BEGIN Listed entries
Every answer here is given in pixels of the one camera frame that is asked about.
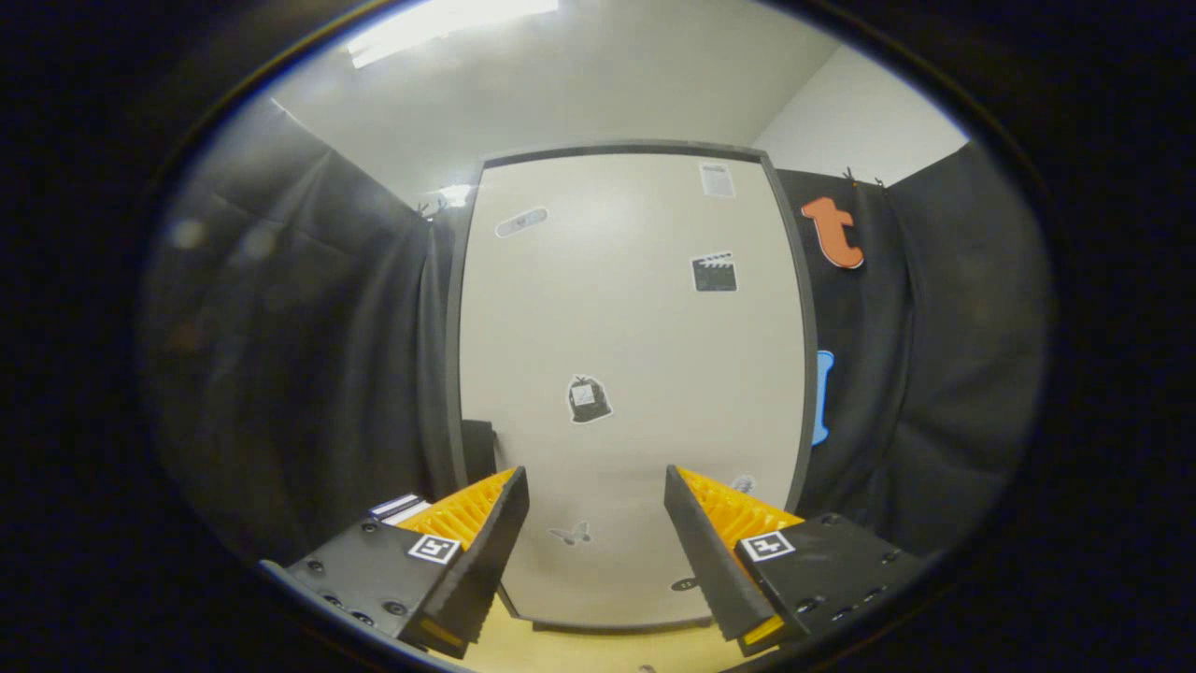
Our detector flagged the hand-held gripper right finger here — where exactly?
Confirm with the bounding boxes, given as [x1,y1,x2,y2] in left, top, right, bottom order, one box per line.
[663,464,935,657]

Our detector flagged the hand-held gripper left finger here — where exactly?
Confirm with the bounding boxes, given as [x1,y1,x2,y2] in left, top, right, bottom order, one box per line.
[260,465,531,660]

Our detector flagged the black door handle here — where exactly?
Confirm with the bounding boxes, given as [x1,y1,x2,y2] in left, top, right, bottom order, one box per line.
[461,420,498,487]

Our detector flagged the grey shoe cabinet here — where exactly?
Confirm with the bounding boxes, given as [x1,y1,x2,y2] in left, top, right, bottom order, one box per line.
[444,140,821,635]

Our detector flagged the black backdrop cloth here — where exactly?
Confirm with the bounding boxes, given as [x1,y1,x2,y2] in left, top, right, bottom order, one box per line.
[140,93,1052,562]

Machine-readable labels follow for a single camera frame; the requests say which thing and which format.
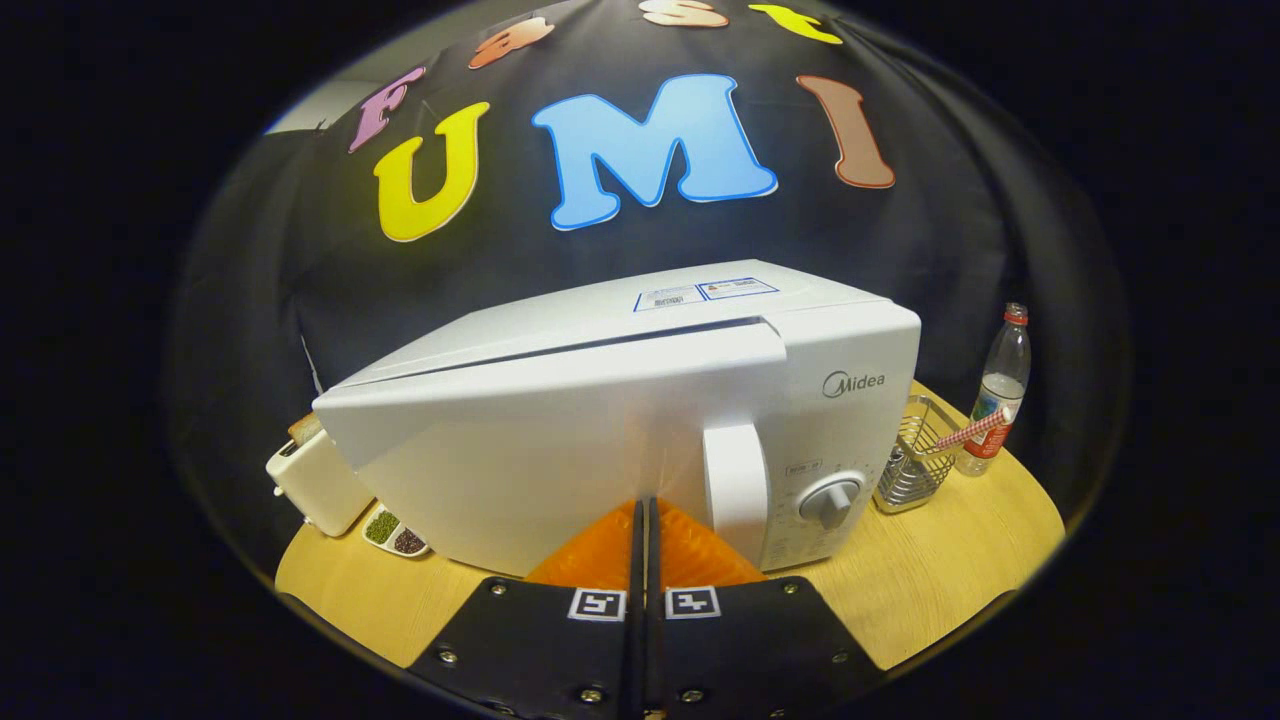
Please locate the cream toaster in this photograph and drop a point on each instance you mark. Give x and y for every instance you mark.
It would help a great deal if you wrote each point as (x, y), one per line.
(320, 490)

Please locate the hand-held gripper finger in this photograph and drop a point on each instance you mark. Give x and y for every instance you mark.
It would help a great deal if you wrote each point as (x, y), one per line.
(655, 660)
(638, 660)

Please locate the red striped straw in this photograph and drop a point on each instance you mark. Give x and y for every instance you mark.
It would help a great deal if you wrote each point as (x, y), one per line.
(970, 430)

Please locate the divided dish of beans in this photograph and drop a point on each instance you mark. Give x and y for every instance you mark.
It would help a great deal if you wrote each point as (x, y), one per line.
(385, 527)

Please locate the clear plastic water bottle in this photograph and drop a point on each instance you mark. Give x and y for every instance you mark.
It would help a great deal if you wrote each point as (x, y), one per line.
(1000, 390)

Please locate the toast bread slice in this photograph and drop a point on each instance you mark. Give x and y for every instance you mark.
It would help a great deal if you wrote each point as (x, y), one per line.
(304, 430)

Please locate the white microwave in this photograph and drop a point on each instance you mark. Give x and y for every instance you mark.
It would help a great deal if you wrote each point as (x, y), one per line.
(560, 450)

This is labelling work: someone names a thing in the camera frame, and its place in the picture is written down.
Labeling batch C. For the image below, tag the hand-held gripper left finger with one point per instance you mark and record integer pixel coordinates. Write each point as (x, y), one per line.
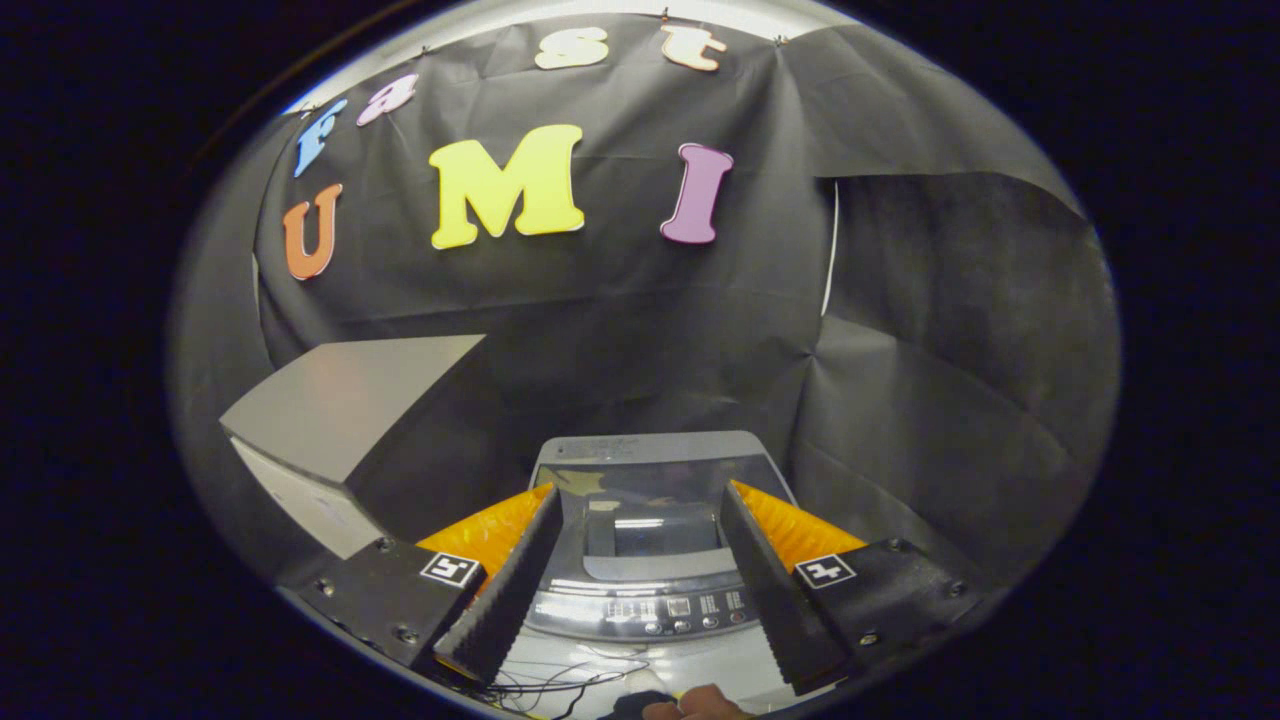
(515, 580)

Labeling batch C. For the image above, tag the grey box stand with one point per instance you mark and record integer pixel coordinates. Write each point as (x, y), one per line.
(340, 400)

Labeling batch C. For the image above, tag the dark washing machine lid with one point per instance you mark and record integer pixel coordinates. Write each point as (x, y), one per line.
(650, 500)

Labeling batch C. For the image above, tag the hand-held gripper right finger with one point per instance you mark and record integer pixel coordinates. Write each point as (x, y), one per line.
(765, 580)

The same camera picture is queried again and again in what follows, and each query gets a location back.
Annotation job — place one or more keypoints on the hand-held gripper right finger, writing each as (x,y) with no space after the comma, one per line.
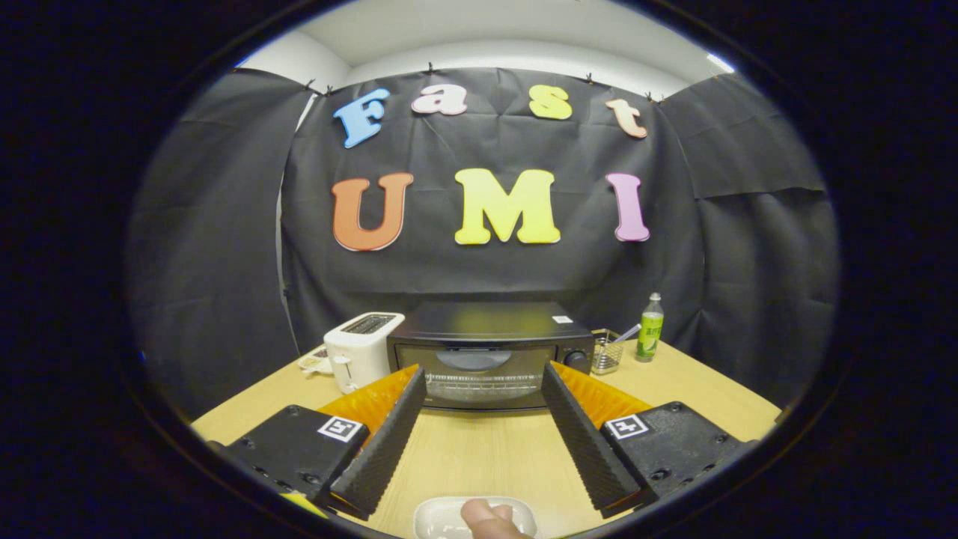
(584,449)

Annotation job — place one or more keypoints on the green drink bottle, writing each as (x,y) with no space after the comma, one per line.
(650,337)

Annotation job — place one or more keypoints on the striped straw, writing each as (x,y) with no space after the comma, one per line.
(627,334)

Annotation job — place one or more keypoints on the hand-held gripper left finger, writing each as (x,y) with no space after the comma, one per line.
(385,449)

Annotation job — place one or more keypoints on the white pop-up toaster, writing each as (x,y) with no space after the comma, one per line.
(359,359)

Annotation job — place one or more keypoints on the black toaster oven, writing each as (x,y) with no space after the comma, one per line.
(479,318)

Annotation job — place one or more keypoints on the ceiling light panel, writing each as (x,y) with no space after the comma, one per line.
(721,63)

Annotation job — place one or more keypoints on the white rectangular plate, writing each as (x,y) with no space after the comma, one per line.
(438,516)

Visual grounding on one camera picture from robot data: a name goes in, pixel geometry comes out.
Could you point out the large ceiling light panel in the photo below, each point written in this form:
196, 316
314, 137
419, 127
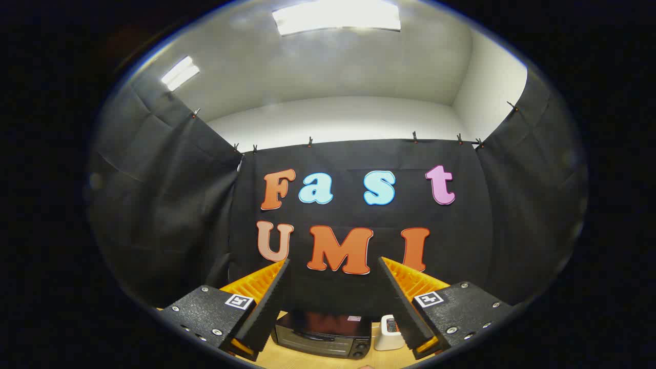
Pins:
335, 15

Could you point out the black toaster oven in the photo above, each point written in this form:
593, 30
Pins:
323, 335

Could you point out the small ceiling light panel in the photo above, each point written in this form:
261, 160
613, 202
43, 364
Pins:
179, 73

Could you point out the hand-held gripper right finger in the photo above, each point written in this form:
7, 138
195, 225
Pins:
402, 307

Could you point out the white pop-up toaster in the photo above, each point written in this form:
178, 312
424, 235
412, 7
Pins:
387, 339

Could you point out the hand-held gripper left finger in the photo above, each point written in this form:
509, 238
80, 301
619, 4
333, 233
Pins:
269, 302

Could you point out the row of small cloth clips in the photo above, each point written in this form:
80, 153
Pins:
310, 141

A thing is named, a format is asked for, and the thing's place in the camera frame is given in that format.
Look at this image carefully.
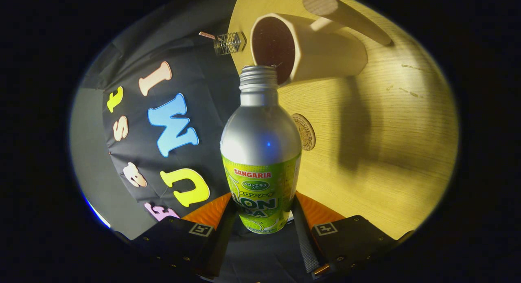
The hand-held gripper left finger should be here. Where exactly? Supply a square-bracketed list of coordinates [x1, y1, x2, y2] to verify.
[116, 192, 236, 280]

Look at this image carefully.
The black backdrop cloth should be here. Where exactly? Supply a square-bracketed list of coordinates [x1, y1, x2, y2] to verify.
[79, 0, 314, 283]

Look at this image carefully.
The wooden table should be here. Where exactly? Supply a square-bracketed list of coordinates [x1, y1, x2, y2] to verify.
[228, 0, 460, 240]

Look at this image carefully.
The silver green juice bottle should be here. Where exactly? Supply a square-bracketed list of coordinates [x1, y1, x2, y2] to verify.
[220, 65, 302, 235]

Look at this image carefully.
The metal wire holder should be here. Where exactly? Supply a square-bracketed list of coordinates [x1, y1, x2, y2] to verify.
[213, 31, 247, 56]

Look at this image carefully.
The beige cup with wooden handle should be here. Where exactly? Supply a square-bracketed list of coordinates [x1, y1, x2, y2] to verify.
[250, 0, 392, 86]

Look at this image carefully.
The round wooden coaster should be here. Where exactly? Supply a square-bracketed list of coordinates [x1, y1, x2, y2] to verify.
[291, 113, 316, 151]

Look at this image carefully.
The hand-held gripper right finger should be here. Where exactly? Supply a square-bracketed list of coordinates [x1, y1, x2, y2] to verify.
[291, 191, 414, 280]

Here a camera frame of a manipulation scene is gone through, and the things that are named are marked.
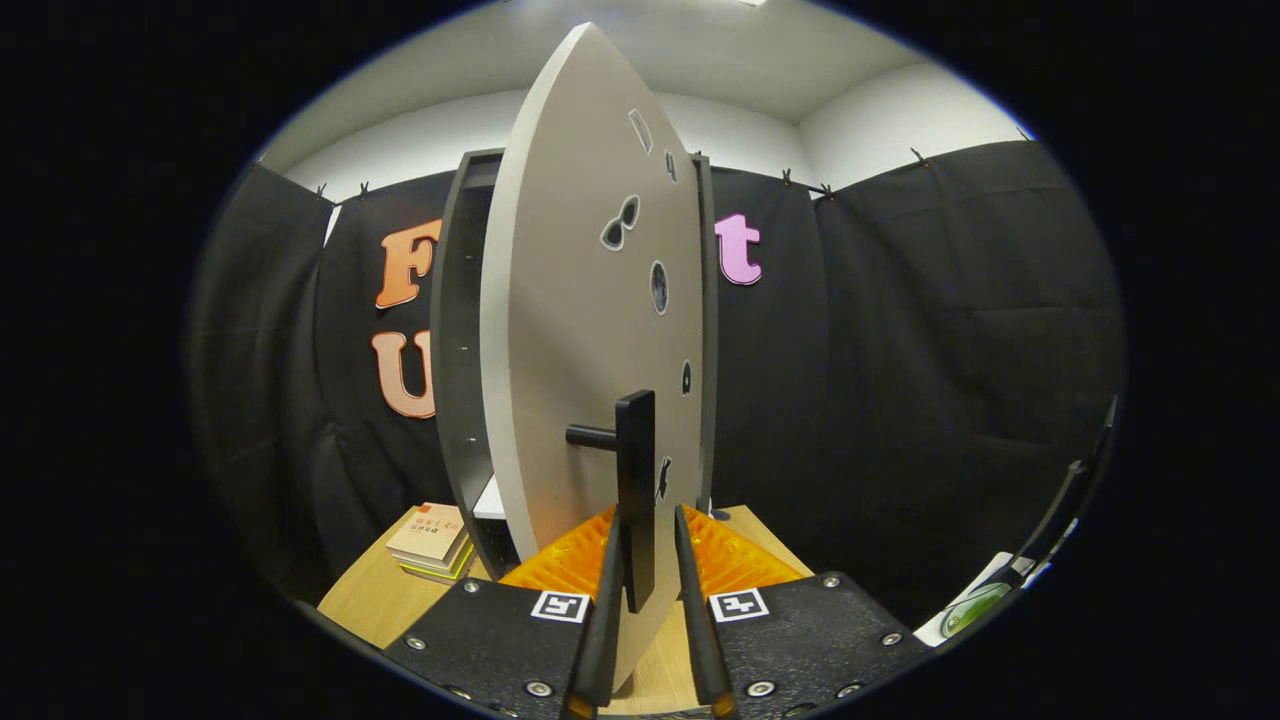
END Listed entries
Task to carry out
Take the records from their first line through the line containing "Please locate the cream" and please return exactly those lines, both ends included, minus the pictures.

Reply
Every answer here is given in pixels of the one camera frame that is asked about.
Our detector flagged the hand-held gripper right finger here — where exactly?
Confirm with the bounding boxes, given as [x1,y1,x2,y2] in left, top, right, bottom order, one box per line.
[663,464,935,657]

Our detector flagged the hand-held gripper left finger here — where exactly?
Confirm with the bounding boxes, given as [x1,y1,x2,y2] in left, top, right, bottom order, one box per line.
[260,465,531,660]

Our detector flagged the black door handle here — where exactly?
Confirm with the bounding boxes, given as [x1,y1,x2,y2] in left, top, right, bottom order, one box per line.
[461,420,498,487]

Our detector flagged the grey shoe cabinet here — where exactly?
Confirm with the bounding boxes, given as [x1,y1,x2,y2] in left, top, right, bottom order, one box per line.
[444,140,821,635]

Our detector flagged the black backdrop cloth here — where exactly?
Confirm with the bounding boxes, given as [x1,y1,x2,y2] in left, top, right, bottom order, one box per line.
[140,93,1052,562]

Machine-readable labels follow for a single camera frame; the requests say which thing and which format.
Please locate the cream toaster in this photograph and drop a point on each instance you mark. Give x and y for every instance you mark.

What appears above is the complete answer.